В тот же вечер Нелли хохочет до слез. Мама, успокоенная, веселая, передразнивает молодого больничного доктора, который двумя-тремя привычными движениями вправил Лутцу руку, а ее, Шарлотту Иордан, то и дело именовал сударыней, Из вас вышла бы превосходная медсестра, сударыня. Ужасный озорник ваш сынишка. О виновнице вывиха — ни слова. Нелли наедине с родительской милостью. За те страхи, что она вынесла, ее вознаграждают какао и булочками, а жертва, Лутц, отсутствует, оставлен в больнице под наблюдением врача. Радоваться незаслуженной похвале — вот чему стоит научиться.

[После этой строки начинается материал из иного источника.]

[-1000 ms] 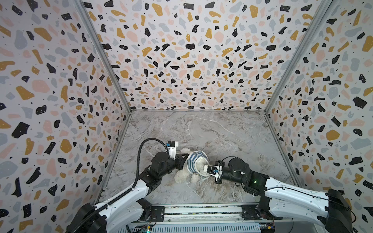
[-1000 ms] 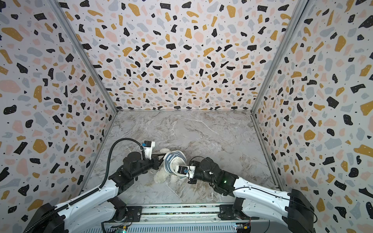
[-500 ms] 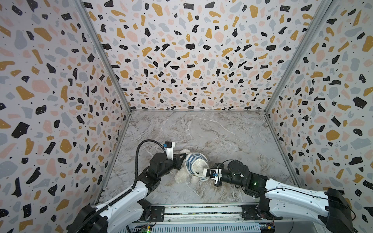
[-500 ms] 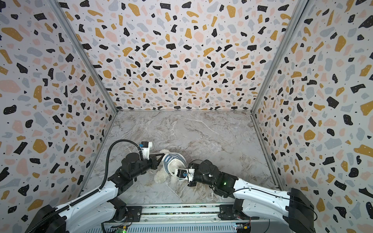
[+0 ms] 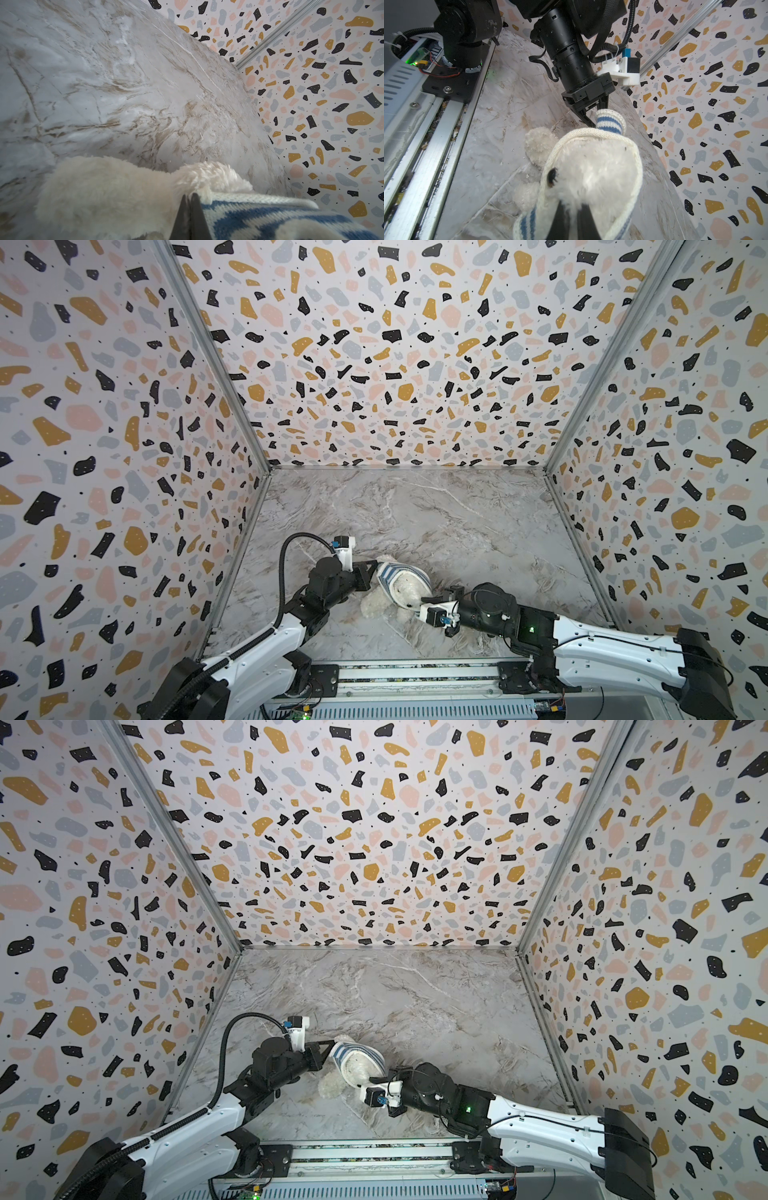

Урок усвоен.
Здесь, под тремя акациями, Аннелиза Вальдин, старшая дочь обер-вахмистра Вальдина, снизойдя до Нелли, обучила ее первой песенке на английском языке, которую ты, к Ленкину удивлению, до сих пор знаешь на память и поешь детским голосом с ужасающим акцентом: «Бэ-бэ блек шип, хэв ю эни вул, йес, мастер, йес, мастер, три бэгс фул».
Там есть еще продолжение. Кстати, известно ли Лутцу, что мама всегда мечтала стать врачом? Или хотя бы акушеркой. Да, известно, она же твердила об этом чуть не до самой смерти: Что-нибудь медицинское, вот что мне по душе, вот где я бы развернулась, голову даю на отсечение. И действительно, развернулась бы, в этом вы все были единодушны. Отец, конечно, выговаривал ей за такие мечты: И что тебе неймётся, никогда довольна не бываешь. Но никто из вас не сказал: Так и займись медициной! Детям не хочется, чтобы их мать меняла свою жизнь. А ведь в сорок пятом, пожалуй, была такая возможность. В сорок пятом на акушерские курсы не только молоденьких принимали. В деревне? — говорит Лутц. В том-то и дело.